As further explained in the emails, these “Media Lines” were first requested for a PHAC spokesperson to attend the CPHA conference – the Canadian Public Health Association’s yearly conference, sponsored almost entirely by pharmaceutical companies.

A broader email request went out again asking for media lines on Canada’s Global health strategy.

Within the hour, senior communications advisor at Health Canada and PHAC, Lisa Edwards, writes, “Unfortunately, I don’t have anything on Canada’s Global Health Strategy, but I am the lead on the IHR piece” and that “The lines were approved today and are being translated.”

This was after other communications gurus had nothing tangible to add to the conversation, stating that they “don’t have any content on this” and “This is a tricky one. Still looking for lines on Canada’s Global Health Strategy and the IHR resolution at the World Health Assembly.”

Despite missing information and internal disarray, the bureaucrats go on to accuse those fact-checking and sourced directly from the WHO of spreading misinformation.

When targeting the approval date for these media lines, the agency said “There is flexibility, but given the mis and disinformation and inquiries coming in, we may want to move through the approvals as quickly as possible.”

Indeed, the inquiries were coming from Rebel News.
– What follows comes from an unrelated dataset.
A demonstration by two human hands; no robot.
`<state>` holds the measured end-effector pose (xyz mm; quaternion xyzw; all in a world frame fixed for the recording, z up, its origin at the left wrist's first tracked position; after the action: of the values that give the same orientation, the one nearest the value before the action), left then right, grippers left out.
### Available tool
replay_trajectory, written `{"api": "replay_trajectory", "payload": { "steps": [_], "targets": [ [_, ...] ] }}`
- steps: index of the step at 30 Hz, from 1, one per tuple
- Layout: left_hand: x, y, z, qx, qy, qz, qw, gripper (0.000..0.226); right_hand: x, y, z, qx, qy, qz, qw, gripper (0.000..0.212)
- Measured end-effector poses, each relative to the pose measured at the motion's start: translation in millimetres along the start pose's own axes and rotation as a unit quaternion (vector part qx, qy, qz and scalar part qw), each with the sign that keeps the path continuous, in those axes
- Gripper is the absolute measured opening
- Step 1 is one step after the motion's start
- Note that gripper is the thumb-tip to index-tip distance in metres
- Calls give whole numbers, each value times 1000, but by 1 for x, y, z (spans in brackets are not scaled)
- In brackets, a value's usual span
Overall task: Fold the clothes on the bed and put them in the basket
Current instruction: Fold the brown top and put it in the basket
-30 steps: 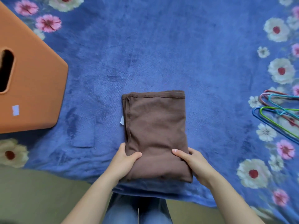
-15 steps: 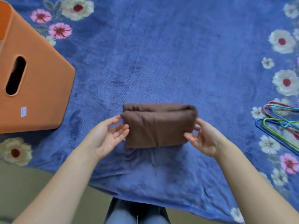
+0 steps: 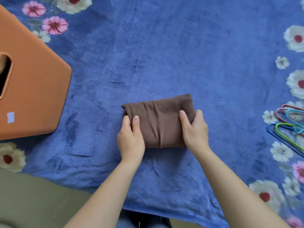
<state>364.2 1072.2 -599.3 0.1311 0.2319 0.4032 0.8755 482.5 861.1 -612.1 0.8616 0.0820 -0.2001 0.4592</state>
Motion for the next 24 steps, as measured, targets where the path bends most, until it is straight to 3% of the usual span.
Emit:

All of this communication began three weeks after media requests were sent to Health Canada inquiring if they would be putting forth proposed amendments to the IHR. If so, requesting where Canadians could go to find out more about proposals and changes.

The lack of cohesion in knowing how to respond to this straightforward inquiry is confirmed in another email when the health bureaucrats were trying to finalize the response. “Also, would recommend we do not at this time use the words ‘limited in scope’; we don’t yet what the overall ambition will be and therefore should not prejudge.”

Yet the bureaucracy prejudges anyone critical or skeptical of this initiative as spreading “mis and disinformation.”

Part of the media lines confirms Canada’s commitment to the WHO and the “view that possible amendments should address specific issues, challenges or gaps that cannot effectively be addressed otherwise, but that are critical to supporting IHR implementation and compliance.”

Internal communications confirm that at the 75th World Health Assembly in 2022 (which is the governing body of the WHO that meets each year in May) certain amendments were adopted.

“After a series of informal discussions, Member States came to consensus on the following decisions regarding IHR amendments” by reducing the “time of entry into force of any future amendments from 24 to 12 months” and agreed on a “forward negotiation process to consider future amendments to the IHR,” which began in the fall of 2022.

At the World Health Assembly in May 2024, appointed chief public health officer of Canada, Theresa Tam, committed all 38 million Canadians to strengthen WHO authority by endorsing amendments to the IHR amendments and formalizing the language of the new pandemic treaty, agreement, or accord.

On June 1, it was confirmed that through a resolution, the WHA (and thus the WHO), “adopted the package of amendments to the IHR.”

The 62-page document outlining all of the changes includes an example of an international certificate of vaccination, specifying a vaccine or prophylaxis that “has been approved by the World Health Organization.”

It also mandates states develop various initiatives to prevent, prepare and respond to public health emergencies, including developing, strengthening and maintaining core capacities such as “surveillance” and “risk communication,” including “addressing mis and disinformation.”